К утру, я, голодный, злой и не выспавшийся, испачканный всем чем только можно, так ничего путного и не достигнув, пошел сначала отмываться, потом будить свою свиту, и искать свою свиту ушедшею вперед, в сторону «деревни с флагштоком». Деревеньку, в которой мы, нашим коллективным разумом, с подключением сюда и графа Вирмиштайн, с передачей сообщений через его воинов тени, и решили установить основной лагерь исцеления. Куда и было велено гнать всех обнаруженных выживших.
Хоть граф Заулац и может заявиться в эту деревеньку в любой момент, жить постоянно в лесу тоже не вариант, а деревня расположена в стратегически важном для района месте — на пересечении трех дорог. Так что в неё добраться можно сразу с кучи направлений, да и мелких деревушек по лесам вокруг полно. Ну а последним доводом стало то, что пару домов в деревне мы уже очистили, так что спорить я не стал.
И уже в пути к этой злополучной деревне, я наконец-то смог поспать, сидя в седле спокойной кобылки обозника. То еще удовольствие, но я слишком устал, чтобы привередничать.
Глава 20
Лес
— Что это за песня такая… — пробормотал я, неторопливо всплывая из объятий сна, и лыбясь как идиот, наслаждаясь прекрасным голоском, напевающим неизвестную мелодию, на шикарный мотив, исполняемый неизвестной, но наверняка прекрасной, певичкой.

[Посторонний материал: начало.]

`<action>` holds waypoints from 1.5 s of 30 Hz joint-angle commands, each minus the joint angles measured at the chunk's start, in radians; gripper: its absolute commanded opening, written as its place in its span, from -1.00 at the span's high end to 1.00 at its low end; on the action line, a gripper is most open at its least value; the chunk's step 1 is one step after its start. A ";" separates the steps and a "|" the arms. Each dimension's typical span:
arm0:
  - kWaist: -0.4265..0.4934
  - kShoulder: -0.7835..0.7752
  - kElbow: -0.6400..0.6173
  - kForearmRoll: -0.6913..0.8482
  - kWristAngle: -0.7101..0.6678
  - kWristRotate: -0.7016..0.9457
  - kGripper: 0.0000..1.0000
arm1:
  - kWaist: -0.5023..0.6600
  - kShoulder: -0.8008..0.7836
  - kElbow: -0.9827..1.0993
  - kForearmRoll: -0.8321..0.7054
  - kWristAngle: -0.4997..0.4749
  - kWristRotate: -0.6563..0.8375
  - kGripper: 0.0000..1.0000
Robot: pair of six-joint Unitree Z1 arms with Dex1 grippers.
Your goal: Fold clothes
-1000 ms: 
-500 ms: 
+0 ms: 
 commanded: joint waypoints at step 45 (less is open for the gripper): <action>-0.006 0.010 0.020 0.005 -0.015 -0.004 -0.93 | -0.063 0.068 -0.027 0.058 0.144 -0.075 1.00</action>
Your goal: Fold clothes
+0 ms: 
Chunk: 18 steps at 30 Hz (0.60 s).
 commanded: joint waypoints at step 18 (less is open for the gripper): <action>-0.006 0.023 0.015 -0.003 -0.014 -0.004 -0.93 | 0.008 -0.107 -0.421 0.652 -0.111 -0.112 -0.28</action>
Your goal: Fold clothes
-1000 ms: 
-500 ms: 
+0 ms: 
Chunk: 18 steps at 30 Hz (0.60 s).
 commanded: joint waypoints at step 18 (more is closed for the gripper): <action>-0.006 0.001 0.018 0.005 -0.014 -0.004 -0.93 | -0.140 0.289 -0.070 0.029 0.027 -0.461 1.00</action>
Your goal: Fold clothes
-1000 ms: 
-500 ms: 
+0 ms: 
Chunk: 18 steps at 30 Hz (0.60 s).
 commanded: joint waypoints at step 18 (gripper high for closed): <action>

Стоп! Певички? Какие еще певички?! Тут тем немногим женщинам нашего отряда, которым медведь на ухо не наступал, сделал это с горлом! У них не голос, у них БАС! И Саара тоже! У неё конечно приятный голос, но с чувством ритма затык, так что поет она как воробей — чирик-чирик. Мужики уж тем более так тянуть ноты не умеют. Тогда кто это так идеально тянет ноты?
Я огляделся вокруг в поисках владелицы прекрасного голоска, и нашел… пару сотню зомби, на зомби лошадях. Кучу народа! Весь наш отряд! С глазами как у наркоманов в хеца-том поколении, тестирующих новую, заморскую, дурь. Пялящихся куда-то вдаль безумно расширенными глазами и пуская слюни как клиент эвтаназиолога, плетясь неизвестно куда непонятно зачем. А местность то вокруг, не тот «чистый и прекрасный» лес, в котором мы были до этого, и который и должен был продолжаться до самой деревни с плакатом. Топь! Болота! И глушь непролазная! Беда нестерпимая.
Количество валежника просто зашкаливает, делая места непроходимыми даже для чего-то летающего, кроме узкой тропы, по которой и плетется наш отряд. Болотный газ стелиться туканом тут и там, наводя жути до дрожи в поджилках, отчего-то избегая все ту же узкую тропку, по которой растянулся наш отряд на пару километров. На этой же тропке и валежника нет, и даже мха, лишь голые камни, только вот куда она ведет?… Где-то квакают лягушки, и скрипят деревья, кто-то стонет, плачет… и… этот голос… О! Какой прекрасный голос!
— Повелитель? — нарисовалась у меня прямо перед лицом физиономия темной эльфийки, спикировавшей на лошадиную шею откуда-то сбоку и на секунду возвращая меня к реальности из зачарованного мира невообразимо прекрасной мелодии.